Your answer must be an exact copy of the entries, containing no images.

■ ■ ■ ■

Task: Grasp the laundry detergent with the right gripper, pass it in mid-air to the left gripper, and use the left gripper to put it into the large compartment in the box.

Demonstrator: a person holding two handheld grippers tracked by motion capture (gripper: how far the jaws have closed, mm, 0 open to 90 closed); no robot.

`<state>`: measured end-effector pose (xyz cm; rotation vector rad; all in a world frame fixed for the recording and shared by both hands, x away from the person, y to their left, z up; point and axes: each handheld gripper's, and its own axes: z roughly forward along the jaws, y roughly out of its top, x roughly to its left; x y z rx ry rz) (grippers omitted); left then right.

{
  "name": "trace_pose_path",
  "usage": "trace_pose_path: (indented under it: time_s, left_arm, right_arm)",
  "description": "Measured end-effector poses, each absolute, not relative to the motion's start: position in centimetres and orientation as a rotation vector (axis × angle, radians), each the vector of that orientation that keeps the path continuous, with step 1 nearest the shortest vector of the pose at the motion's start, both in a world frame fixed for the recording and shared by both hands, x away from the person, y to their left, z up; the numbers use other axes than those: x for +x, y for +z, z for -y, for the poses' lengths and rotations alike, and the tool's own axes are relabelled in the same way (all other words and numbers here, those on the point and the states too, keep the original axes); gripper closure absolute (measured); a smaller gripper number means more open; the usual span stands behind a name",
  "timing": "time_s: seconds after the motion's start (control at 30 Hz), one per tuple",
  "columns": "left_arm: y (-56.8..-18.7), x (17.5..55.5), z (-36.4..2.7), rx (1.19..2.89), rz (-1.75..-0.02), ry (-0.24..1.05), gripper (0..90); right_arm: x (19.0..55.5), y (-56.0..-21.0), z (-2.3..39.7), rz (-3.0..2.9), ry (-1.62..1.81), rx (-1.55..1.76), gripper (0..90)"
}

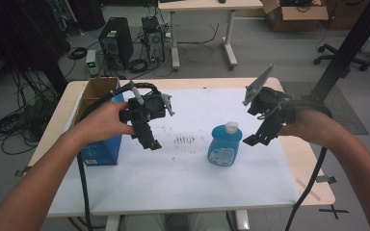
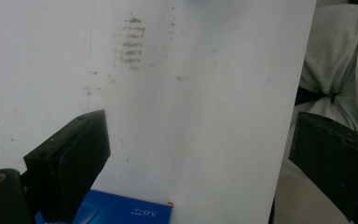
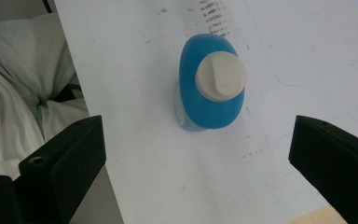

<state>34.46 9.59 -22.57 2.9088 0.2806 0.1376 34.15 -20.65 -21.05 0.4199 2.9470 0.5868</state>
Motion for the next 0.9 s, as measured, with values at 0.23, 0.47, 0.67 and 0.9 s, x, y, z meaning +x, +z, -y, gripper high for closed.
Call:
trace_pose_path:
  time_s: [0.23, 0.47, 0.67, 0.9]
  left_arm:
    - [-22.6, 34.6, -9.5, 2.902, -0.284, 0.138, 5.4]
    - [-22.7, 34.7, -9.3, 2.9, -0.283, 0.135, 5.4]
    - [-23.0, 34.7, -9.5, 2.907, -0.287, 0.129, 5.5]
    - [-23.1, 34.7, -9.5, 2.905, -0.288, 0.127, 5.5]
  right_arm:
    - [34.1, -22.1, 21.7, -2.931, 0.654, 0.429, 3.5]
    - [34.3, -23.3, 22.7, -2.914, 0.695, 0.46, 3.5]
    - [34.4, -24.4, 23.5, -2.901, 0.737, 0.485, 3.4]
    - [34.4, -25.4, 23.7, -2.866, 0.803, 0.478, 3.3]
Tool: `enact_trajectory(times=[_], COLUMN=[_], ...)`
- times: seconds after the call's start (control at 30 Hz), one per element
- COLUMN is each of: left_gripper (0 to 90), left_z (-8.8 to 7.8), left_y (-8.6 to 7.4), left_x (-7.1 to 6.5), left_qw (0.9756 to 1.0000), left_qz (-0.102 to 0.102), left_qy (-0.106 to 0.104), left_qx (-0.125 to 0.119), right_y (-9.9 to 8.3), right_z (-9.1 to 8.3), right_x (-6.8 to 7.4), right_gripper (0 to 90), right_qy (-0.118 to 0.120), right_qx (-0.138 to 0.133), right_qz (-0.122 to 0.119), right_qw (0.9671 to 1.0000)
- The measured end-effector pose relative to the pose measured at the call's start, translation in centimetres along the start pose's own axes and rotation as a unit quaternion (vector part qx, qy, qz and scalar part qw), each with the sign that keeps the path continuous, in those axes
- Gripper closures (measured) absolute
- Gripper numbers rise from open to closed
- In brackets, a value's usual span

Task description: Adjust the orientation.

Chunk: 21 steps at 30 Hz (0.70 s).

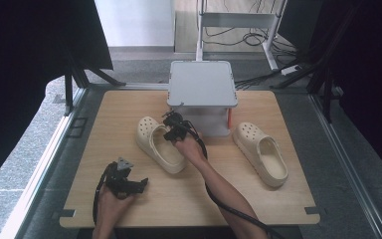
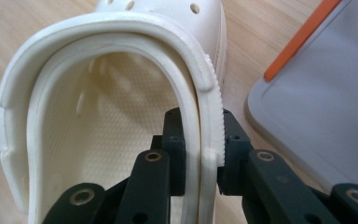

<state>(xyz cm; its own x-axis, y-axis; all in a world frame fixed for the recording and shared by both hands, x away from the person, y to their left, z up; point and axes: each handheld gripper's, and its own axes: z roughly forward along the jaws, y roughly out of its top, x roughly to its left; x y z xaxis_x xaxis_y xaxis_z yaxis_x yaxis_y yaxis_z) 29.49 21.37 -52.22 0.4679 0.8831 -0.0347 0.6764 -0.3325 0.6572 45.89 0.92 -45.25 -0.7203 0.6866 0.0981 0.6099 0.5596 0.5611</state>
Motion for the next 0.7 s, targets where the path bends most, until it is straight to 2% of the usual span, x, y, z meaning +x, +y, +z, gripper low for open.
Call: enact_trajectory(times=[0.27,0.4,0.7], left_gripper=[0.0,0.0,0.0], left_z=[0.0,0.0,0.0], left_y=[0.0,0.0,0.0], left_x=[0.0,0.0,0.0], left_qw=[1.0000,1.0000,1.0000], left_qz=[0.001,0.000,0.000], left_qy=[0.000,0.000,0.000], left_qx=[0.000,-0.001,0.000], right_y=[-0.8,-1.3,-3.2], right_z=[-4.2,-6.3,-10.6], right_x=[0.4,0.6,1.8], right_gripper=[77.4,77.5,77.4], right_qy=[0.009,0.021,0.032], right_qx=[0.006,0.005,0.005], right_qz=[-0.022,-0.029,-0.053], right_qw=[0.9997,0.9993,0.9981])
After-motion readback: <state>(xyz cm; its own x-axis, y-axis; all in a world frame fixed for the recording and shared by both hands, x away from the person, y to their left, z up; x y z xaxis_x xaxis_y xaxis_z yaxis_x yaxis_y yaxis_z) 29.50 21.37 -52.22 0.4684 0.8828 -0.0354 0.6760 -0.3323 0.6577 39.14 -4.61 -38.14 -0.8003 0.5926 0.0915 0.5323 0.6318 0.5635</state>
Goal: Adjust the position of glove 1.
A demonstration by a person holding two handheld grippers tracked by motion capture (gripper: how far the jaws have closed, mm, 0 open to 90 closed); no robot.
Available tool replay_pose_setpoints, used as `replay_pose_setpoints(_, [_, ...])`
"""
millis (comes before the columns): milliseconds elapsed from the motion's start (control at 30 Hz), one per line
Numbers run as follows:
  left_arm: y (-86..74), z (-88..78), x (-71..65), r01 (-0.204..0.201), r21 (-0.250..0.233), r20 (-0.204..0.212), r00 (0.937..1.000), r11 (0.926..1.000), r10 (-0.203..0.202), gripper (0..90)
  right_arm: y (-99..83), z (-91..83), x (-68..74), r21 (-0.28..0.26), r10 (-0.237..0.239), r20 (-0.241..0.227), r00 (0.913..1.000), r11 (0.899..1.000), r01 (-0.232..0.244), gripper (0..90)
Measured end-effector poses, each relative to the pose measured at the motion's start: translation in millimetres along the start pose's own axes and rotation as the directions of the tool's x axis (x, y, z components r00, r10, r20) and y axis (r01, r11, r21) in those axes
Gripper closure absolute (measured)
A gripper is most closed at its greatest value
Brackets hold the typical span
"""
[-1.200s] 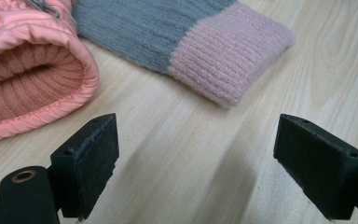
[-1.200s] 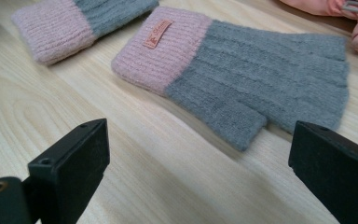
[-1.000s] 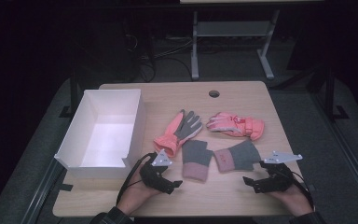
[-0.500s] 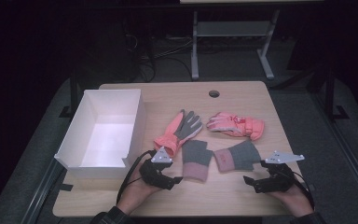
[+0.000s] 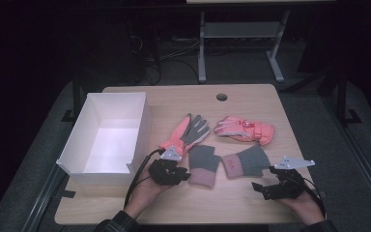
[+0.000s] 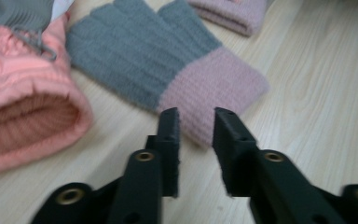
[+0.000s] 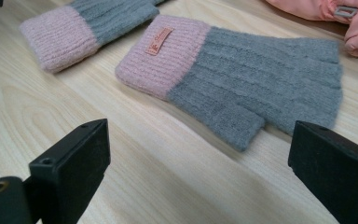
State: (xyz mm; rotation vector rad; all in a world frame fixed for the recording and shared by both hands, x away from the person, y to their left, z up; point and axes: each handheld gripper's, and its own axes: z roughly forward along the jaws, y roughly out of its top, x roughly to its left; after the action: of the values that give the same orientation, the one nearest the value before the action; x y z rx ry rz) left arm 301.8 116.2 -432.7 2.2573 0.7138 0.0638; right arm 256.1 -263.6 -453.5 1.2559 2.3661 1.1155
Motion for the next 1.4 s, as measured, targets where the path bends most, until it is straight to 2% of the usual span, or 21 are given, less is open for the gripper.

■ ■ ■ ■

> Answer to this task
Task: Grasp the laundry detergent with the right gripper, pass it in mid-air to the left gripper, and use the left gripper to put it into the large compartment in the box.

Demonstrator: a person holding two handheld grippers tracked by motion capture (gripper: how far the jaws have closed, mm, 0 open to 90 closed); no robot.

`<state>`: measured end-effector pose (xyz cm; rotation vector rad; all in a world frame fixed for the recording and shared by both hands, x away from the person, y to their left, z up; point and axes: each handheld gripper's, and its own axes: z roughly forward along the jaws, y roughly out of its top, x roughly to its left; x y z rx ry rz) (grippers omitted); left then right.

{
  "name": "trace_pose_path",
  "usage": "trace_pose_path: (indented under it: time_s, left_arm, right_arm)",
  "description": "Measured end-effector poses, each absolute, not relative to the motion's start: position in centimetres and orientation as a rotation vector (axis × angle, radians), each the vector of that orientation that keeps the path continuous, with step 1 nearest the shortest vector of the pose at the motion's start, both in a world frame fixed for the recording and shared by both hands, x away from the person, y to their left, z up; the numbers use other axes than those: x for +x, y for +z, z for -y, for the poses' lengths and rotations alike, and the tool's own axes are relabelled in the same way (all other words and numbers here, those on the point and the states too, keep the original axes); gripper closure absolute (measured); a smaller gripper number means more open; the usual span stands behind a name",
  "timing": "time_s: seconds after the motion's start (control at 30 Hz), one per tuple",
  "columns": "left_arm: y (-56.8..-18.7), x (17.5..55.5), z (-36.4..2.7), rx (1.19..2.89), rz (-1.75..-0.02), ry (-0.24..1.05), gripper (0..90); right_arm: x (19.0..55.5), y (-56.0..-21.0), z (-2.3..39.7), rz (-3.0..2.9), ry (-1.62..1.81), rx (-1.55..1.76), gripper (0..90)"
}


<state>34.46 9.59 -22.57 2.9088 0.2806 0.1376 34.15 -20.65 -21.05 0.4199 2.9470 0.5868</state>
Motion for the next 0.9 s, as measured, with values at 0.23, 0.47, 0.67 and 0.9 s, x, y, z meaning +x, +z, -y, gripper high for closed.
Call:
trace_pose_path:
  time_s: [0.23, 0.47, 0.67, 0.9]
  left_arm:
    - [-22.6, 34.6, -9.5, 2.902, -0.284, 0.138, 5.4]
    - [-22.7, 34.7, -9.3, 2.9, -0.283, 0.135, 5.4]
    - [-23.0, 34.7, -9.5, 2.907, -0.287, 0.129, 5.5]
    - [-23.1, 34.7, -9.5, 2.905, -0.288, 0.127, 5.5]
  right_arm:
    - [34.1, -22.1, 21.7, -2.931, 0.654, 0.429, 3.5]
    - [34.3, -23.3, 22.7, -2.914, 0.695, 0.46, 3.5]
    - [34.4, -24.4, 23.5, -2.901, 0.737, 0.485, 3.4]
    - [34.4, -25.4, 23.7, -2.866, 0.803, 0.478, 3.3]
Tool: `enact_trajectory(times=[_], COLUMN=[_], ...)`
- times: seconds after the call's start (control at 30 Hz), one per element
- COLUMN is each of: left_gripper (0 to 90), left_z (-8.8 to 7.8), left_y (-8.6 to 7.4), left_x (-7.1 to 6.5), left_qw (0.9756 to 1.0000), left_qz (-0.102 to 0.102), left_qy (-0.106 to 0.104), left_qx (-0.125 to 0.119), right_y (-9.9 to 8.3), right_z (-9.1 to 8.3), right_x (-6.8 to 7.4), right_gripper (0 to 90), right_qy (-0.118 to 0.120), right_qx (-0.138 to 0.133), right_qz (-0.122 to 0.119), right_qw (0.9671 to 1.0000)
- The measured end-effector pose relative to the pose measured at the call's start, translation in centimetres along the start pose's own axes and rotation as a unit quaternion (vector part qx, qy, qz and scalar part qw), each with the sign that keeps the path continuous, in those axes
- Gripper closures (measured) absolute
- Gripper numbers rise from open to closed
- In brackets, a value's usual span

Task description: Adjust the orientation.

Chunk: 21 steps at 30 Hz (0.70 s).


<state>(xyz cm; its own x-axis, y-axis; all in a world frame fixed for the recording and shared by both hands, x away from the person, y to their left, z up; point and axes: each handheld gripper's, and its own axes: z roughly forward along the jaws, y roughly out of its top, x roughly to its left; x y z xaxis_x xaxis_y xaxis_z yaxis_x yaxis_y yaxis_z) 29.49 21.37 -52.22 0.4679 0.8831 -0.0347 0.6764 -0.3325 0.6572 45.89 0.92 -45.25 -0.7203 0.6866 0.0981 0.6099 0.5596 0.5611</state>
Motion for the next 0.7 s, targets where the path bends most, until it is straight to 2% of the usual span, x, y, z meaning +x, +y, +z, gripper low for open.
Call: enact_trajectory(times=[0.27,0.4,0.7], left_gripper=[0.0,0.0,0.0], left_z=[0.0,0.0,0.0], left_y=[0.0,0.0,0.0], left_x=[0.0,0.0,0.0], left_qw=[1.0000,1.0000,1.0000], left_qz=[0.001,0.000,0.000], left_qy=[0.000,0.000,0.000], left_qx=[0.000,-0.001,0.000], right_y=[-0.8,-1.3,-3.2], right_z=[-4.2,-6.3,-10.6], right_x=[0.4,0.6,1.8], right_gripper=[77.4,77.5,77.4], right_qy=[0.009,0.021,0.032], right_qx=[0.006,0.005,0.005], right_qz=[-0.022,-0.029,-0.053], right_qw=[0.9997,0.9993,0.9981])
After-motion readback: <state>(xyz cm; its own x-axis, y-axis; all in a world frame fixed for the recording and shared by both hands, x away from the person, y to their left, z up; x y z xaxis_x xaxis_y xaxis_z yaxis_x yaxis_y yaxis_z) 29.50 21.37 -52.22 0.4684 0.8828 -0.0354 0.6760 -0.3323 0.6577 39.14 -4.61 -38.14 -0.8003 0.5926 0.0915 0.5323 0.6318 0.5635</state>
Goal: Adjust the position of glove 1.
A demonstration by a person holding two handheld grippers tracked by motion capture (gripper: how far the jaws have closed, mm, 0 open to 90 closed); no robot.
Available tool replay_pose_setpoints, used as `replay_pose_setpoints(_, [_, ...])`
"""
millis (comes before the columns): milliseconds elapsed from the motion's start (control at 30 Hz), one per line
Numbers run as follows:
  left_arm: y (-86..74), z (-88..78), x (-71..65), r01 (-0.204..0.201), r21 (-0.250..0.233), r20 (-0.204..0.212), r00 (0.937..1.000), r11 (0.926..1.000), r10 (-0.203..0.202), gripper (0..90)
  right_arm: y (-99..83), z (-91..83), x (-68..74), r21 (-0.28..0.26), r10 (-0.237..0.239), r20 (-0.241..0.227), r00 (0.913..1.000), r11 (0.899..1.000), r01 (-0.232..0.244), gripper (0..90)
Measured end-effector poses, each relative to the pose measured at the motion's start: translation in millimetres along the start pose's own axes and rotation as the directions of the tool's x axis (x, y, z components r00, r10, r20) and y axis (r01, r11, r21) in those axes
Gripper closure absolute (measured)
A gripper is most closed at its greatest value
Brackets hold the typical span
"""
[-1.200s] 
[-1.200s] 
[-1.000s] 
[-0.500s] 
[+0.000s] 
[+0.000s] 
[+0.000s] 
State: (xyz mm; rotation vector rad; all in a world frame fixed for the recording and shared by both hands, x away from the person, y to their left, z up; point and axes: each handheld gripper's, and its own axes: z roughly forward along the jaws, y roughly out of its top, x roughly to its left; after the action: of the values that give the same orientation, the one nearest the value before the action; x y z rx ry rz) left arm 301.8 116.2 -432.7 2.2573 0.7138 0.0638; right arm 256.1 -263.6 -453.5 1.2559 2.3661 1.1155
Motion for the next 1.4 s, as measured, targets where the path bends most, until it is straight to 2% of the usual span, or 21 are given, less is open for the gripper.

This exercise is done.